Located in the Pisawan block’s Chadra area, the Star Pollutech is in charge of collecting and treating the biomedical waste from private hospitals in Sitapur while Synergy is responsible for the waste treatment from government health centres.
Rakesh Dwivedi, the executive officer of the Synergy company told Gaon Connection that it has a tender of treating waste from the government hospitals but it only collects waste that is segregated at source and packed properly in the respective bags.
As per the hospital waste management rules chalked out by the Central Pollution Control Board, the waste is to be segregated at the source health centre into different coloured bags — yellow, red, white and blue.
Blood bags, stocks or specimens of microorganisms, live or attenuated vaccines, human and animal cell cultures including tissues and organs are all supposed to be kept in the yellow bags.
While wastes generated from disposable items such as tubing, bottles, intravenous tubes and sets, catheters, urine bags, syringes without needles, fixed needle syringes with their needles cut, and gloves are to be stored in red bags. White bags are for sharp objects like needles and blue bags are to be used for broken or discarded and contaminated glass including medicine vials.
“We have four vehicles to bring the waste from the government health centres. We incinerate a total of six to seven tonnes (6,000 kgs to 7,000 kgs) of biomedical waste a month in Sitapur. But we do not collect waste that is thrown off unhygienically in the open. It has to be packed in a polythene,” Dwivedi said.
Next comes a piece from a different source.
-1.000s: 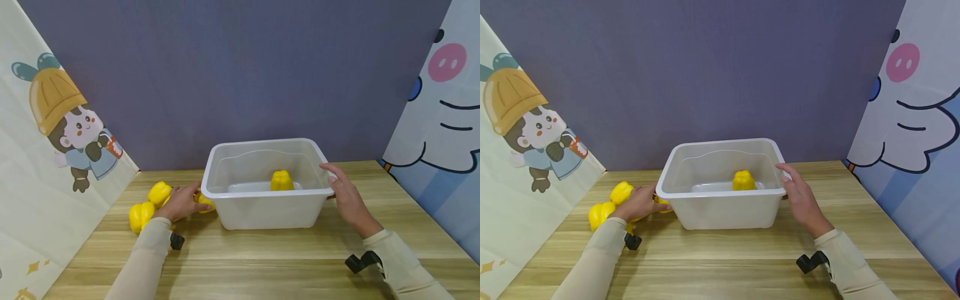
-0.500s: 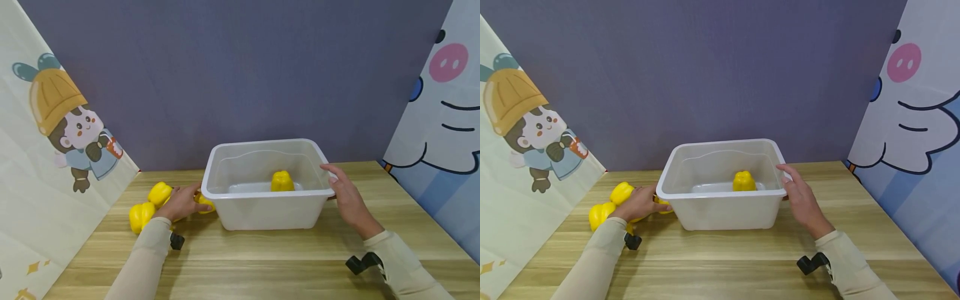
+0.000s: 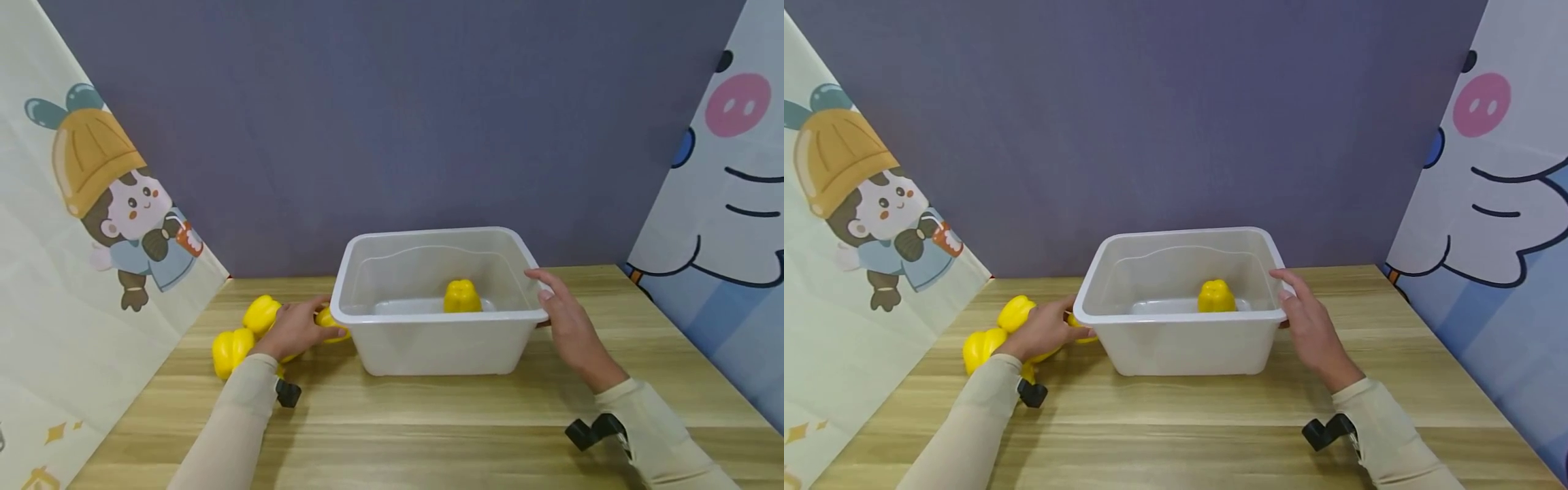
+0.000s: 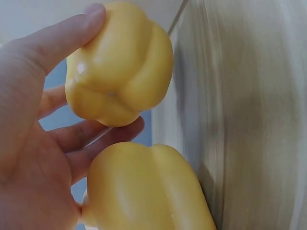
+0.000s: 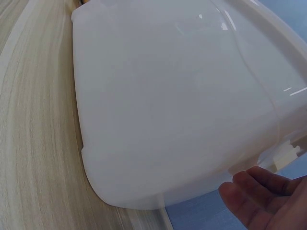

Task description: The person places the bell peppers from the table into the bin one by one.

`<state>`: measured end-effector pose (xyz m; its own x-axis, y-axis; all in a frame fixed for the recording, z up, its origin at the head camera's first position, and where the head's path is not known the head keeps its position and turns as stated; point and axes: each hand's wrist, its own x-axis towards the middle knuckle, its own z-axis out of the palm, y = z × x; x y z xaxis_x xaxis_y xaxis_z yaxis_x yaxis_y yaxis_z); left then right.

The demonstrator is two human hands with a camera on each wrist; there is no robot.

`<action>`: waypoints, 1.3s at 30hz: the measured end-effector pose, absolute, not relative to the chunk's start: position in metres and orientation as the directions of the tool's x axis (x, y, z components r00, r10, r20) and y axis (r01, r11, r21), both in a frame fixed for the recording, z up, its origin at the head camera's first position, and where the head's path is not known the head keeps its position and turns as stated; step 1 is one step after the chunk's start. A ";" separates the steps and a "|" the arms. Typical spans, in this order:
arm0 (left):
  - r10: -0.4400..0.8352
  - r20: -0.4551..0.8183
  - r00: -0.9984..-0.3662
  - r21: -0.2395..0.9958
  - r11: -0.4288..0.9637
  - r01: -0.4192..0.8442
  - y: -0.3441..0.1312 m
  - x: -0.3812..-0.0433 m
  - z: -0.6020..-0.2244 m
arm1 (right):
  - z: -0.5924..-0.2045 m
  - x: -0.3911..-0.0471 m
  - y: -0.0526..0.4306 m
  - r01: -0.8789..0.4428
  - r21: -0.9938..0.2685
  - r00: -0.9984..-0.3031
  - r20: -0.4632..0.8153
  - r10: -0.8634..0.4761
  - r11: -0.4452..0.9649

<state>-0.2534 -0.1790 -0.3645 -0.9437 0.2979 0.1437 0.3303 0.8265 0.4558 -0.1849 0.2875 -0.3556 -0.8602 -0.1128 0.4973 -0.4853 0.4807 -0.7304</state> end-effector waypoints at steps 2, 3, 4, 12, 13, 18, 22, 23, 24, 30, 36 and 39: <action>0.299 0.158 -0.941 0.459 0.821 0.338 -0.179 -0.254 -0.365 | -0.355 -0.185 0.288 -0.488 -0.729 -0.858 0.501 -0.112 0.480; 0.300 0.166 -0.939 0.460 0.819 0.343 -0.179 -0.254 -0.365 | -0.355 -0.185 0.288 -0.491 -0.729 -0.857 0.503 -0.113 0.478; 0.293 0.169 -0.941 0.459 0.821 0.339 -0.179 -0.254 -0.365 | -0.355 -0.185 0.288 -0.493 -0.728 -0.855 0.505 -0.114 0.477; 0.253 0.168 -0.953 0.476 0.825 0.303 -0.181 -0.250 -0.364 | -0.357 -0.186 0.288 -0.499 -0.727 -0.853 0.507 -0.120 0.472; 0.248 0.168 -0.954 0.482 0.824 0.299 -0.181 -0.251 -0.365 | -0.357 -0.186 0.288 -0.499 -0.727 -0.853 0.507 -0.120 0.472; 0.238 0.194 -0.952 0.492 0.815 0.305 -0.182 -0.253 -0.365 | -0.355 -0.185 0.288 -0.492 -0.724 -0.856 0.503 -0.118 0.485; 0.240 0.217 -0.946 0.489 0.813 0.318 -0.184 -0.254 -0.365 | -0.355 -0.185 0.288 -0.489 -0.727 -0.859 0.499 -0.117 0.482; 0.240 0.219 -0.946 0.491 0.810 0.320 -0.185 -0.254 -0.365 | -0.354 -0.185 0.287 -0.487 -0.729 -0.860 0.496 -0.118 0.481; 0.236 0.218 -0.947 0.496 0.809 0.316 -0.185 -0.254 -0.364 | -0.354 -0.184 0.287 -0.484 -0.732 -0.862 0.493 -0.117 0.480; 0.210 0.221 -0.952 0.528 0.795 0.298 -0.184 -0.253 -0.362 | -0.354 -0.183 0.286 -0.463 -0.739 -0.872 0.478 -0.104 0.489; 0.183 0.243 -0.953 0.561 0.775 0.292 -0.184 -0.253 -0.360 | -0.353 -0.184 0.286 -0.464 -0.734 -0.871 0.480 -0.105 0.496; 0.187 0.251 -0.950 0.576 0.760 0.302 -0.184 -0.253 -0.360 | -0.354 -0.184 0.287 -0.463 -0.732 -0.872 0.478 -0.108 0.499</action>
Meanwhile, Himanshu Batham, a representative of the Star Pollutech told Gaon Connection, “We have five vehicles to bring the waste from the hospitals on a daily basis and 500 to 600 kgs of biomedical waste is incinerated in our plant. Almost 250 grams of medical waste is produced in each bed at the hospitals daily. We get paid Rs 200 per such bed in monthly payment”.
However, despite having centralised biomedical waste treatment facilities, mixed medical waste is openly dumped in the district.
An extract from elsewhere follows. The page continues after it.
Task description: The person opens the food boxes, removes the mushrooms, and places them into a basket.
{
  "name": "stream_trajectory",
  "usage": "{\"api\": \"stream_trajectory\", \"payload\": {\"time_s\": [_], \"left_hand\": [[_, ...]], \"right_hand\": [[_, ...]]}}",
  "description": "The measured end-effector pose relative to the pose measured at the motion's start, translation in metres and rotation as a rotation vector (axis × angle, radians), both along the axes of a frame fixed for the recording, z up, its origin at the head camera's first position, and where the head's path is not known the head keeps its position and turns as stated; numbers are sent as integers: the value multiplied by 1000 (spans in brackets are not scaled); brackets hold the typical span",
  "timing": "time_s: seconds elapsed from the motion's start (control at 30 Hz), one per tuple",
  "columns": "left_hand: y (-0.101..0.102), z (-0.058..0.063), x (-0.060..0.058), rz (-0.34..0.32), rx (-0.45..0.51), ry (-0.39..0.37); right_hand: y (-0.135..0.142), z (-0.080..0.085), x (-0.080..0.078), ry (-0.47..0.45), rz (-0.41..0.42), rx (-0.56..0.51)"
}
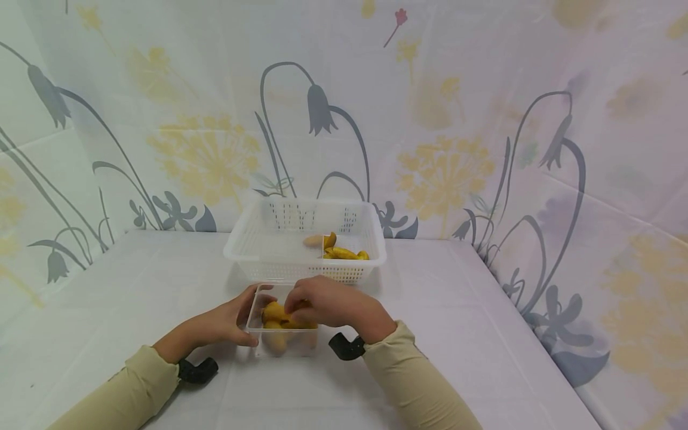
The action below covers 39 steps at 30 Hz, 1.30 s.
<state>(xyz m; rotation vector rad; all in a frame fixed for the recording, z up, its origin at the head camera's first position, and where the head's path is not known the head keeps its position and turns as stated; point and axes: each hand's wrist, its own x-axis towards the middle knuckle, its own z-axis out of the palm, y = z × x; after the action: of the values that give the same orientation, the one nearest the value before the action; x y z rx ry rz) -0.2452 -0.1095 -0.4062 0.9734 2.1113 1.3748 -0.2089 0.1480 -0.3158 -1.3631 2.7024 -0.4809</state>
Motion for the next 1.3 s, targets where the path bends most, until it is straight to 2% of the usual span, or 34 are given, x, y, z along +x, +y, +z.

Nishant Mishra, an emergency ambulance driver at the Mishrikh CHC is aghast at the foul smell he breathes every time the mixed medical waste is burnt in the nearby field.
“The foul smell intensifies when the biomedical waste is set on fire. Then it just gets unbearable. We have complained to doctors but they tell us that this waste is not very harmful,” Mishra said.
Apoorva Pandey, a 32-year old resident of Mishrikh, who lives within a walkable distance from the health centre, told Gaon Connection that the centre has three rooms for storing the biomedical waste.
“Still they throw mixed waste out in the open, I don’t understand why,” he said.
Almost 20 kilometres from Mishrikh, the CHC in Pisawan block was in a similar condition. The biomedical waste was burning near the centre. A worker at the centre told Gaon Connection on the condition of anonymity that the waste is not disposed of properly.
The Mishrikh CHC incharge Ashish Singh told Gaon Connection that he has recently taken charge of the health centre and is making efforts to streamline the waste management.
“This waste is not very harmful. The municipality vehicle doesn’t come on time which is why the waste gets deposited but we are trying to manage the biomedical waste in a better manner,” Singh said.
Meanwhile, the Sitapur CMO Madhu Gairola told Gaon Connection that such careless treatment of waste is not permitted.
“Nobody can dispose of biomedical waste like this. Such harmful waste has to be stored in biohazard facilities till the time they are disposed. If a health facility is not doing so, we will take action and demand written clarification about the issue,” she told Gaon Connection.